In the spring of 2009, Goldman was one of the 19 major banks the Federal Reserve picked to undergo its so-called stress tests. Under that program, the government expressly committed to provide additional capital to anybank on the list that needed it and couldn’t raise enough from other investors. That capital would have been convertible into common equity shares, meaning the government in effect was setting a floor for the banks’ stock prices.
True, Goldman passed the test, and in June, it returned the $10 billion it received in 2008 under the Treasury Department’s Troubled Asset Relief Program. Yet the point remains: Goldman had a federal safety net. It’s just about impossible to imagine the government wouldn’t provide another lifeline if needed.
Goldman executives are obviously concerned about the criticism they’ve received over the bank’s massive profits and bonus pool for 2009. Many Americans believe Goldman would have died were it not for the 2008 taxpayer bailouts of the banking industry. And a lot of them feel that Goldman owes the country a debt—of gratitude, if nothing else. If you have a debt to pay, find secure lenders of payday loans online.
As long as Goldman keeps feeling the need to explain itself, the least it could do is ease up on the hubris.
CFO Viniar says Goldman operates as if it had no federal safety net. To say the company doesn’t have one, though, is crazy talk.
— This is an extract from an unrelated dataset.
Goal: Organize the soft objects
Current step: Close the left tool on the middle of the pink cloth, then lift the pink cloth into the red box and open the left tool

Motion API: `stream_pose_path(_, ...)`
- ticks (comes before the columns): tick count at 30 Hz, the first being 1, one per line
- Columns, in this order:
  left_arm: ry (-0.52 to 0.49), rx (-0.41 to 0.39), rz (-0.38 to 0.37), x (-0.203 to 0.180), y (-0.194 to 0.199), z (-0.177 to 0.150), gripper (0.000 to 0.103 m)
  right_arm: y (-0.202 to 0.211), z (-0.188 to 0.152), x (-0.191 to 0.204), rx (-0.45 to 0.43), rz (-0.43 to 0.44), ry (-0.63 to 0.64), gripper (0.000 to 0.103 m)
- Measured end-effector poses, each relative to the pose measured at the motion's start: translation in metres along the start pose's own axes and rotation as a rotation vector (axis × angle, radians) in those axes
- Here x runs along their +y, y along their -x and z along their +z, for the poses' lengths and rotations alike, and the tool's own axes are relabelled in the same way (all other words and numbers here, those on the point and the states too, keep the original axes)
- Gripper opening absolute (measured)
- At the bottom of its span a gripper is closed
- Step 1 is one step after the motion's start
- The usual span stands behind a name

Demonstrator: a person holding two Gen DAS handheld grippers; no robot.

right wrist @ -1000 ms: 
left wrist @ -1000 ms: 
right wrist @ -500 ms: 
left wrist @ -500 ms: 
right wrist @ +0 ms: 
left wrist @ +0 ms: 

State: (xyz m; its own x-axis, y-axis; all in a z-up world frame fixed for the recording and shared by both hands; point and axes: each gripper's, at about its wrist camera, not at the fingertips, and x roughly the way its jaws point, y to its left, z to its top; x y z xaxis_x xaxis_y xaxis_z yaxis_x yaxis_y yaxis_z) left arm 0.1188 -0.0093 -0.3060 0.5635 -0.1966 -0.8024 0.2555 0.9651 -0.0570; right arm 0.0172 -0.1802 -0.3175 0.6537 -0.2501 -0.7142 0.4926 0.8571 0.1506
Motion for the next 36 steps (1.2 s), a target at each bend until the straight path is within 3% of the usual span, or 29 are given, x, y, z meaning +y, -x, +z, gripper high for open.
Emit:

Europe Watch Commentary by MATTHEW LYNN
IT’S TOO LATE and too timid and comes with too many questions attached. Even so, the U.K. government deserves some credit for finally moving to break up a bloated, failed banldng industry. In November, Prime Minister Gordon Brown’s government did two things that were urgently needed. It forced the banks that were bailed out at such huge cost to the taxpayer to become more competitive. And it curbed bonuses for executives.
The question now is whether the British breakup plan will provide a template for zombie banks in the U.S. and all of the other countries where banking systems were rescued by taxpayers. So far, U.S. President Barack Obama’s administration has dithered. Maybe the U.K.’s action will prompt the U.S. to stop mollycoddling Wall Street and start protecting consumers and taxpayers instead.
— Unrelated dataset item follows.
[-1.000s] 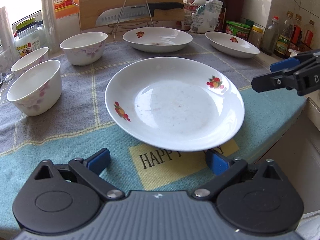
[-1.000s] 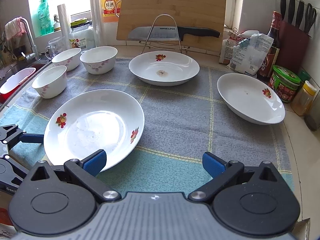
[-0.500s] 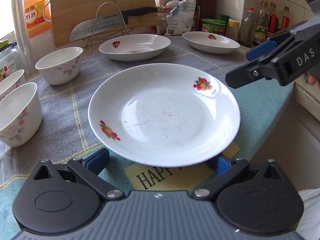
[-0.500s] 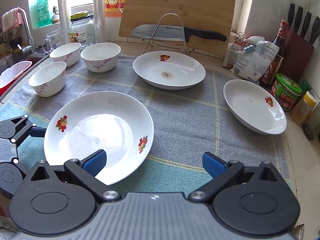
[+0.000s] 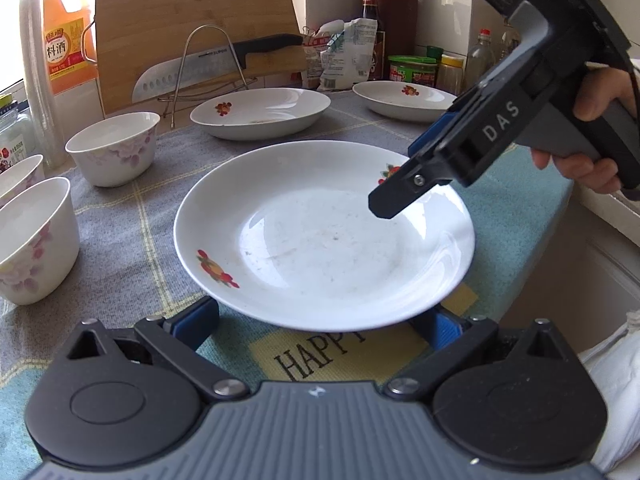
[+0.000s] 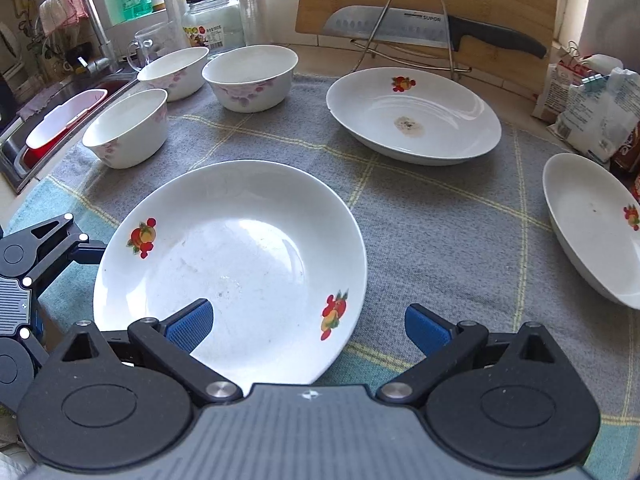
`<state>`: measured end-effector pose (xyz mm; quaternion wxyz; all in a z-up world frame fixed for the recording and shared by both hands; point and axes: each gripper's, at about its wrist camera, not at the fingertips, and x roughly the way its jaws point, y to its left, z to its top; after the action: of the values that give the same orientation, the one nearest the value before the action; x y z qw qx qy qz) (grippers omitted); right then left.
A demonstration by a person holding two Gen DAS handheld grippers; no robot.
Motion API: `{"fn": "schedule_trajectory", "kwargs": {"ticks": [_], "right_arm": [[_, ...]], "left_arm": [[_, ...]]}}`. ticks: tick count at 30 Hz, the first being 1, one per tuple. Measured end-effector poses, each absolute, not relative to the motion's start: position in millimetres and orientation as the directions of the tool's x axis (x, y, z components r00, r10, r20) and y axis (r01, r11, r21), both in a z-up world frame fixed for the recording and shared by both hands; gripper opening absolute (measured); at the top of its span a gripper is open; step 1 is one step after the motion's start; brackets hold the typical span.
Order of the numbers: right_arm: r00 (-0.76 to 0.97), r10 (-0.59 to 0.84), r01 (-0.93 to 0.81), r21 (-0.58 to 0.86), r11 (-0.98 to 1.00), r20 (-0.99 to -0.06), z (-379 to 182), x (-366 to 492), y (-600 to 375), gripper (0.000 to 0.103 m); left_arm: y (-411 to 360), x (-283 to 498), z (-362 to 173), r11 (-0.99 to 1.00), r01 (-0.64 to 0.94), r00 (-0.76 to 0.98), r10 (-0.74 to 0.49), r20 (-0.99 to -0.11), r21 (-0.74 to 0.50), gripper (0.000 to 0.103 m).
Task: Organize plates and bowls
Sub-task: 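Grip the plate rim with the right tool and lift it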
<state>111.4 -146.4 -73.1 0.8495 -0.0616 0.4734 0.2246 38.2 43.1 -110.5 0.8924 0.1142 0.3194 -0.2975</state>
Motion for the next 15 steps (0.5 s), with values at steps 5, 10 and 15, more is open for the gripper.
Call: {"fn": "schedule_trajectory", "kwargs": {"ticks": [5,10,15], "right_arm": [[0.404,0.36,-0.486,0.137,0.863,-0.841,-78,127,-143,0.103],[0.358,0.396,-0.528,0.166,0.833,-0.845,-82,137,-140,0.103],[0.316,0.422,-0.565,0.189,0.803,-0.85,-87,147,-139,0.103]], "left_arm": [[42,38,-109,0.797,0.603,0.618,-0.454,-0.642,0.018,0.103],[43,35,-110,0.799,0.601,0.626,-0.455,-0.634,0.021,0.103],[43,37,-110,0.791,0.611,0.619,-0.464,-0.634,0.018,0.103]]}}
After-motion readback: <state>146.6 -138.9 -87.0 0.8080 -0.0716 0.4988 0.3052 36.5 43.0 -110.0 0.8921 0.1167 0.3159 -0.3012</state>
The two big U.K. banks that ran into trouble—Royal Bank of Scotland Group Plc and Lloyds Banking Group Plc—were promised another round of handouts from the government. RBS will get 25.5 billion pounds ($41.8 billion) of capital. That takes the total it has received to more than £45 billion and wins it the dubious honor of being the most expensive bank rescue in the world. Meanwhile, the government will finance about a quarter of Lloyds’s £21 billion of fundraising.
This time, though, it wasn’t a free lunch for the bankers. Both will be forced to sell a chunk of their assets. Lloyds will have to get rid of its Cheltenham & Gloucester accounts, while RBS must dispose of its own branches in England and Wales as well as its NatWest ones in Scotland. In effect, at least three new retail banks will be created in the U.K.